To test its abilities, I began by attempting to copy and paste the entire full text of one of the four aforementioned RCTs into ChatGPT…only to immediately be met by an error. Both the prompt and the conversation history together are limited to about 3000 words (4000 tokens). However, it did accept the abstract, which we know contains the “Randomized Controlled Trial” tag.
In an effort to simulate tagging this abstract in ChatGPT, I prompted:
It managed to identify the same portion of the text as our human reviewer:
An impressive result, to be sure, but admittedly still contrived, given that I had to feed it less than the full text. It’s also a bit of a softball, because getting to the right answer doesn’t require parsing as much context as some of the other tags in this nest. So let’s play hardball.
In this particular study, some of the data we need to tag was formatted as a table, which while not uncommon, requires apprehending a lot more context in order to find the right answer. Merely copying and pasting this table into ChatGPT strips out a lot of the formatting that makes tabular data so readable for human beings.
But here too, ChatGPT doesn’t even flinch:
Not only did it correctly identify the structure of the content, it seemed to have no issue lining up the table’s cells with the appropriate labels in both columns and rows. As a way to get it to “tag” for age I asked:
Again, it’s taking my very short query a little too literally by giving me only the mean and leaving out the standard deviation, but that’s easily remedied:
Whether or not this could perform at this level of accuracy for every data element across all the studies in a typical meta-analysis remains to be seen, but this initial result seems to indicate that this technology could be used to dramatically speed up quantitative extraction, and even begin to do some of the work for the researcher.
For now at least, GPT 3 is in its infancy, but already I see the eerie promise of an almost gifted, almost child. Like a child, it has soaked up 175 billion parameters in the first few months of life. Now, it’s parsing, matching, sorting each bit of information in order to predict and mimic the correct responses to all of my questions, as I attempt to teach it how to operate and adapt to my very particular context. With GPT 4 set to launch some time in late 2023, I am reminded that children tend to grow up, often faster than we expect.
As this technology matures, its predictions and mimicry could begin to align so closely with the truth that we just start calling them accurate. Certainly, AI is already surpassing the accuracy of humans at certain tasks. However, I feel it’s important to remember that this tool is still just an algorithm, meaning it will always require human input. In the realm of systematic reviews especially, human expertise is needed to provide the initial search concepts of interest, identify qualitative concepts we want to contrast across studies, and indicate the quantitative data elements for which we want to compute treatment effects. The tools at hand may evolve, but it’s always going to be the human researcher who dreams up and structures the study.

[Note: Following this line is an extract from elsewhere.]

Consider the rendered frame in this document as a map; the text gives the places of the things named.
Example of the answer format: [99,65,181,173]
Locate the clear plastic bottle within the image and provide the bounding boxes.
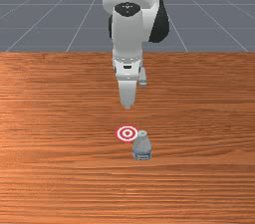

With the promising results in mind, we at Nested Knowledge will certainly consider ways to incorporate AI like this into our software in places where perfect accuracy matters less, or where the results of automation can be checked for accuracy by reviewers. It’s very possible that ChatGPT or something like it could integrate directly into our platform and offer more intelligent suggestions, better predictions, and quick summaries in the very near future.